Start of Block

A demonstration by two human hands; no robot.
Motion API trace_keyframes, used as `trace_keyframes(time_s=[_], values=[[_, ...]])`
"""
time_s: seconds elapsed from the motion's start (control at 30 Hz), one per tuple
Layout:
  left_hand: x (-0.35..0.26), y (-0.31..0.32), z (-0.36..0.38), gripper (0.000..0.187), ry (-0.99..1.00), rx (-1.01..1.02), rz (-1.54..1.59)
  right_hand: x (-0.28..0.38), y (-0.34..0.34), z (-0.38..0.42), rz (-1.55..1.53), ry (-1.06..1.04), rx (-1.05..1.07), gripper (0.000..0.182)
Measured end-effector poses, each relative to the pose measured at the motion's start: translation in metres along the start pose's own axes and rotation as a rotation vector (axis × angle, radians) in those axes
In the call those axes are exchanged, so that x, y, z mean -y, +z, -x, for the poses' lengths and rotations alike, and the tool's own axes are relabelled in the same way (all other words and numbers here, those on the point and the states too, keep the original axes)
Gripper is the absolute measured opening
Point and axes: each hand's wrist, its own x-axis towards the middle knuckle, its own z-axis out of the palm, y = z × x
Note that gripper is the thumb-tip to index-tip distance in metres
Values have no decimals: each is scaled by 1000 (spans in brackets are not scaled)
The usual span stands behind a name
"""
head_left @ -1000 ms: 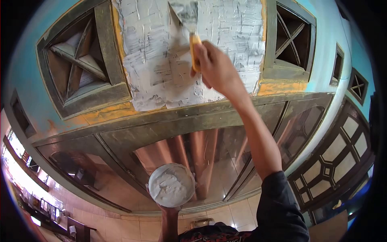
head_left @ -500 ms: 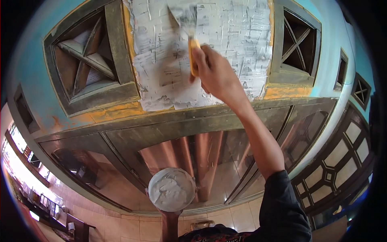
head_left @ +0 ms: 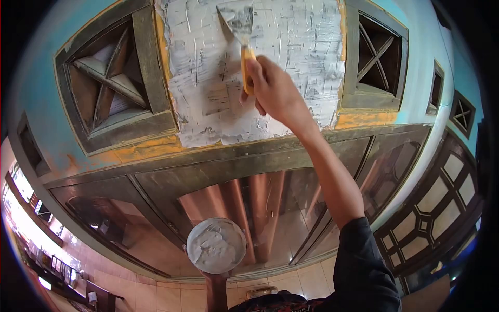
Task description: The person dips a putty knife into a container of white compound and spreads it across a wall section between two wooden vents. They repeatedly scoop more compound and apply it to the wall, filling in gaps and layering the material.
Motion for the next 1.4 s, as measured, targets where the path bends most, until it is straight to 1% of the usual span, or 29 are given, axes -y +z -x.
trace_keyframes(time_s=[0.03, 0.07, 0.13, 0.17, 0.23, 0.27, 0.3, 0.33, 0.37, 0.4, 0.47, 0.53, 0.57, 0.67, 0.73, 0.83, 0.9, 0.93, 0.97, 1.0, 1.03, 1.07, 1.1, 1.17, 1.23, 1.3, 1.33, 1.37, 1.4], values=[[2, 1, 2, 71, 159, -16, -215, -14, 5, 8, 48, -50, -29, 40], [-8, 6, -1, 71, 160, -12, -213, -23, 10, 29, 34, 8, -8, 38], [-40, 29, -11, 79, -387, 136, 441, -47, 18, 75, 44, 61, 38, 36], [-45, 35, -15, 79, -382, 141, 445, -57, 21, 98, -75, 69, 69, 34], [-52, 43, -19, 88, -611, 127, 688, -63, 19, 121, -128, 125, 69, 32], [-55, 46, -21, 88, -621, 136, 687, -63, 15, 124, -178, 68, 30, 30], [-58, 49, -23, 89, -608, 206, 664, -61, 10, 127, -226, 13, -11, 28], [-59, 51, -24, 91, -598, 275, 640, -44, -3, 117, -348, 128, 4, 27], [-59, 51, -24, 91, -614, 283, 638, -37, -19, 102, -362, 99, 2, 30], [-58, 50, -24, 90, -609, 273, 606, -23, -36, 87, -260, 102, -47, 32], [-53, 48, -25, 90, -587, 253, 544, -30, -68, 45, -206, -77, -50, 38], [-49, 44, -24, 89, -561, 229, 483, -20, -91, 18, -127, -57, -129, 41], [-47, 43, -24, 89, -549, 215, 452, -18, -98, 12, -118, 21, -140, 42], [-45, 44, -23, 89, -528, 195, 392, -49, -101, 25, -111, 140, -28, 40], [-45, 53, -27, 88, -599, 193, 546, -77, -85, 62, -139, 154, 7, 38], [-49, 60, -30, 88, -704, 163, 761, -81, -68, 110, -176, 138, -17, 36], [-48, 61, -33, 88, -681, 200, 753, -71, -78, 106, -107, 65, -71, 34], [-46, 59, -31, 88, -660, 238, 741, -61, -87, 91, -30, 34, -131, 35], [-35, 52, -24, 88, -672, 231, 743, -53, -98, 71, -46, -26, -145, 37], [-16, 41, -15, 96, -260, 221, 283, -39, -108, 53, -40, -32, -120, 38], [-6, 35, -8, 110, 152, 196, -177, -37, -115, 37, 9, -26, -113, 39], [-8, 38, -5, 110, 148, 187, -174, -38, -119, 28, -9, 4, -82, 41], [-11, 41, -3, 105, 8, 177, -31, -41, -119, 24, -28, 34, -49, 45], [-25, 50, -6, 97, -262, 153, 253, -69, -109, 38, -37, 103, -6, 43], [-37, 60, -14, 92, -517, 131, 546, -72, -93, 77, -39, 116, 18, 40], [-41, 67, -25, 90, -759, 128, 844, -66, -88, 97, -80, 192, -56, 38], [-28, 55, -20, 84, -633, 77, 651, -63, -95, 87, -50, 124, -75, 39], [-26, 56, -16, 84, -633, 77, 652, -55, -102, 76, -22, 66, -92, 42], [-23, 60, -11, 81, -190, 152, 150, -43, -112, 60, 6, 65, -123, 43]])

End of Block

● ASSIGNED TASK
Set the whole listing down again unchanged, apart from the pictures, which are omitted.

● WRITTEN SOLUTION
A demonstration by two human hands; no robot.
Motion API trace_keyframes, used as `trace_keyframes(time_s=[_], values=[[_, ...]])`
"""
time_s: seconds elapsed from the motion's start (control at 30 Hz), one per tuple
Layout:
  left_hand: x (-0.35..0.26), y (-0.31..0.32), z (-0.36..0.38), gripper (0.000..0.187), ry (-0.99..1.00), rx (-1.01..1.02), rz (-1.54..1.59)
  right_hand: x (-0.28..0.38), y (-0.34..0.34), z (-0.38..0.42), rz (-1.55..1.53), ry (-1.06..1.04), rx (-1.05..1.07), gripper (0.000..0.182)
Measured end-effector poses, each relative to the pose measured at the motion's start: translation in metres along the start pose's own axes and rotation as a rotation vector (axis × angle, radians) in those axes
In the call those axes are exchanged, so that x, y, z mean -y, +z, -x, for the poses' lengths and rotations alike, and the tool's own axes are relabelled in the same way (all other words and numbers here, those on the point and the states too, keep the original axes)
Gripper is the absolute measured opening
Point and axes: each hand's wrist, its own x-axis towards the middle knuckle, its own z-axis out of the palm, y = z × x
Note that gripper is the thumb-tip to index-tip distance in metres
Values have no decimals: each is scaled by 1000 (spans in brackets are not scaled)
The usual span stands behind a name
"""
head_left @ -1000 ms: 
head_left @ -500 ms: 
head_left @ +0 ms: 
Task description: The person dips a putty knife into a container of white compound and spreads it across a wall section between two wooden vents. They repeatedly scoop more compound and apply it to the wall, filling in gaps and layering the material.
Motion for the next 1.4 s, as measured, targets where the path bends most, until it is straight to 1% of the usual span, or 29 are given, axes -y +z -x.
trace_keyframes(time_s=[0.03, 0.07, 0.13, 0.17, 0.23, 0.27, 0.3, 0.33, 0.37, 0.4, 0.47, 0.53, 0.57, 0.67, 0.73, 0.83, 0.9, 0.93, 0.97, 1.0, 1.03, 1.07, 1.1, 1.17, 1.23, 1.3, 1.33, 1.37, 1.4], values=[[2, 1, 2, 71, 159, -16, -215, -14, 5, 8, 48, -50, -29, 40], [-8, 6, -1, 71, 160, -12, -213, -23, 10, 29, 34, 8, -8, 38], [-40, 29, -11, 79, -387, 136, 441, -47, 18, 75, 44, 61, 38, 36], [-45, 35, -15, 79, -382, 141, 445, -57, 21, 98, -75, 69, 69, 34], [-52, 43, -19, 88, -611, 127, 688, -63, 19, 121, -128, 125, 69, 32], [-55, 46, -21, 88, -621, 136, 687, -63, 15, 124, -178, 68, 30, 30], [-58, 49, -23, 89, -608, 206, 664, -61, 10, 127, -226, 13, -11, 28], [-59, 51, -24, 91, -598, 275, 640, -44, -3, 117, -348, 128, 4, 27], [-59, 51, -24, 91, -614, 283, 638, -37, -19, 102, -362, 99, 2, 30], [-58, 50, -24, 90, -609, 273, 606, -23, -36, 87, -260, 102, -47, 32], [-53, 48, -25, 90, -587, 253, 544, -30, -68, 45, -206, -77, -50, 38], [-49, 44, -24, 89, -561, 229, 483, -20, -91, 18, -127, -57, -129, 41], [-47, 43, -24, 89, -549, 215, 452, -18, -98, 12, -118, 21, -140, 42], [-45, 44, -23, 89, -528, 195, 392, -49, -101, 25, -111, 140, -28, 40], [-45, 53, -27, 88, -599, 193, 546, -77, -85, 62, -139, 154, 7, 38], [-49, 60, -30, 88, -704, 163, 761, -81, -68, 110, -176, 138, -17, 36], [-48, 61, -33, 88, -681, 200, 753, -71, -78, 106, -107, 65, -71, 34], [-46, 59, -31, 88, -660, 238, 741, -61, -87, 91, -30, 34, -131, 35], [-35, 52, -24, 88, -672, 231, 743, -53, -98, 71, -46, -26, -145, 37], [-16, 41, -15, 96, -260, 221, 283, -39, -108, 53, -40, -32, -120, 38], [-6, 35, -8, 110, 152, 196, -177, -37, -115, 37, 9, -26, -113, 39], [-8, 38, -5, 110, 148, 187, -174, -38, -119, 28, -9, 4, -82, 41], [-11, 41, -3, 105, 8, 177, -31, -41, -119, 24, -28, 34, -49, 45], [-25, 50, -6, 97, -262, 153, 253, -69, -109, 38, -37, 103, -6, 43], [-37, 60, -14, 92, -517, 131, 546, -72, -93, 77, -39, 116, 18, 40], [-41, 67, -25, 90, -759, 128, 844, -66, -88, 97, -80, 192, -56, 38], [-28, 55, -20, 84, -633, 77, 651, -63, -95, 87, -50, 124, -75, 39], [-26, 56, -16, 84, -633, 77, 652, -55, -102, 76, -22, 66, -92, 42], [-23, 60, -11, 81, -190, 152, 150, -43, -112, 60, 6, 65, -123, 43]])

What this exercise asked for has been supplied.